Segment Start: Material provided

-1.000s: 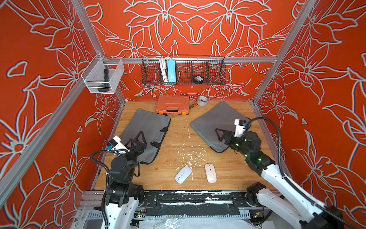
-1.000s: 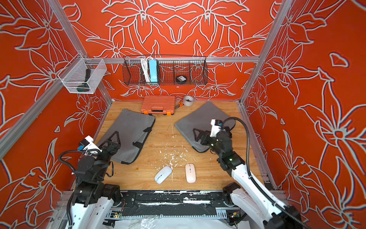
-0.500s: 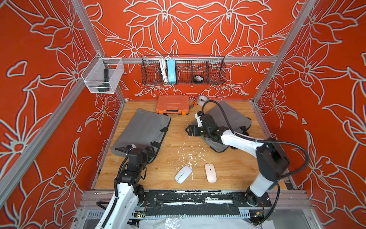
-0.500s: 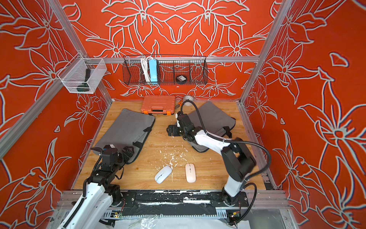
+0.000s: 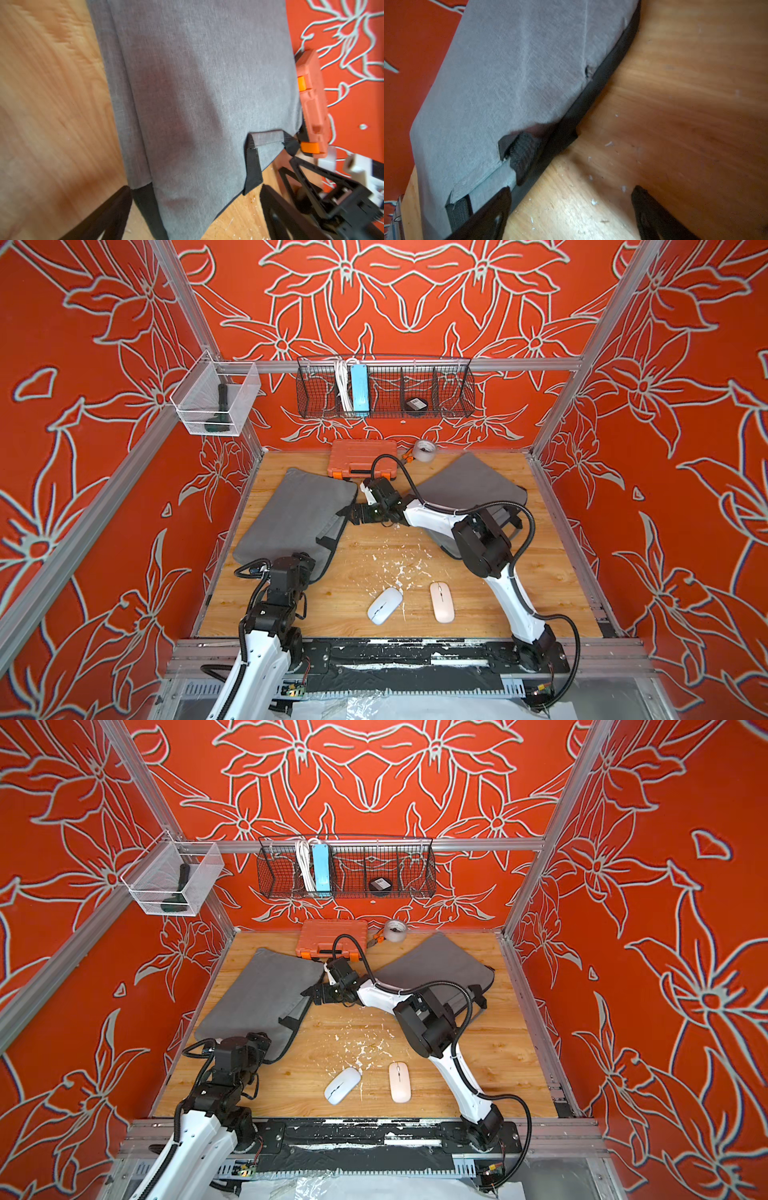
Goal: Put the mouse into the laptop bag
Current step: Adjust the zippered laptop bag at the center of the board.
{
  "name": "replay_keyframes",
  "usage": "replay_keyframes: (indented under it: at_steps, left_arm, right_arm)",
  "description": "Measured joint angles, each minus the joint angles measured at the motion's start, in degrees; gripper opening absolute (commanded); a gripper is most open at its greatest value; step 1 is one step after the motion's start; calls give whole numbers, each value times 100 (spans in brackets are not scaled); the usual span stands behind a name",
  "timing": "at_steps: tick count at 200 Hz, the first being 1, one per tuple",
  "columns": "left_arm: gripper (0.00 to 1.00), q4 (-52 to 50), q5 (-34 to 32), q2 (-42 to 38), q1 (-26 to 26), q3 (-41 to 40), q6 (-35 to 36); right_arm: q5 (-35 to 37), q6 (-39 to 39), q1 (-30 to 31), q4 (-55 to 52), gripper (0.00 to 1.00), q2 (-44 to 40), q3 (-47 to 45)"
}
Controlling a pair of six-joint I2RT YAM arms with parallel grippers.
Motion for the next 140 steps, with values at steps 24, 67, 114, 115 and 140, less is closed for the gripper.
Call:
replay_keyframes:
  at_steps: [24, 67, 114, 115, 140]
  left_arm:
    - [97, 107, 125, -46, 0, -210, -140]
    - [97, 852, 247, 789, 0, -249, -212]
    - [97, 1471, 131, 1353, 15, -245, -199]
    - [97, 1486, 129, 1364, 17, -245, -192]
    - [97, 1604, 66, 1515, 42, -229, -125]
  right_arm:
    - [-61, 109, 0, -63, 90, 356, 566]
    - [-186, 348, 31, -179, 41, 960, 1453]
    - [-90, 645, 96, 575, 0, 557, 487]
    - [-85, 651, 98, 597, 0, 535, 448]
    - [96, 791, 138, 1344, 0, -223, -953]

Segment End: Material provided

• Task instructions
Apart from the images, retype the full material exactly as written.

• Answer to the exercise
-1.000s: 
-1.000s: 
-0.500s: 
-0.500s: 
+0.000s: 
Goal: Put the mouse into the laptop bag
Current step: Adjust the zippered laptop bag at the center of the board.
{
  "name": "replay_keyframes",
  "usage": "replay_keyframes: (indented under it: at_steps, left_arm, right_arm)",
  "description": "Measured joint angles, each minus the joint angles measured at the motion's start, in degrees; gripper opening absolute (commanded); a gripper is most open at its greatest value; step 1 is one step after the motion's start; calls give whole numbers, each value times 100 (spans in brackets are not scaled); the usual span stands behind a name",
  "timing": "at_steps: tick count at 200 Hz, the first being 1, one per tuple",
  "columns": "left_arm: gripper (0.00 to 1.00), q4 (-52 to 50), q5 (-34 to 32), q2 (-42 to 38), q1 (-26 to 26), q3 (-41 to 40), q6 (-35 to 36); right_arm: q5 (-35 to 37), q6 (-39 to 39), q1 (-30 to 31), q4 (-55 to 52), gripper (0.00 to 1.00), q2 (-44 to 40), q3 (-47 to 45)"
}
Controlling a pair of six-joint I2RT YAM arms with parallel grippers.
Motion for the next 140 steps, with values at steps 24, 67, 114, 115 and 140, less is closed for the gripper.
Call:
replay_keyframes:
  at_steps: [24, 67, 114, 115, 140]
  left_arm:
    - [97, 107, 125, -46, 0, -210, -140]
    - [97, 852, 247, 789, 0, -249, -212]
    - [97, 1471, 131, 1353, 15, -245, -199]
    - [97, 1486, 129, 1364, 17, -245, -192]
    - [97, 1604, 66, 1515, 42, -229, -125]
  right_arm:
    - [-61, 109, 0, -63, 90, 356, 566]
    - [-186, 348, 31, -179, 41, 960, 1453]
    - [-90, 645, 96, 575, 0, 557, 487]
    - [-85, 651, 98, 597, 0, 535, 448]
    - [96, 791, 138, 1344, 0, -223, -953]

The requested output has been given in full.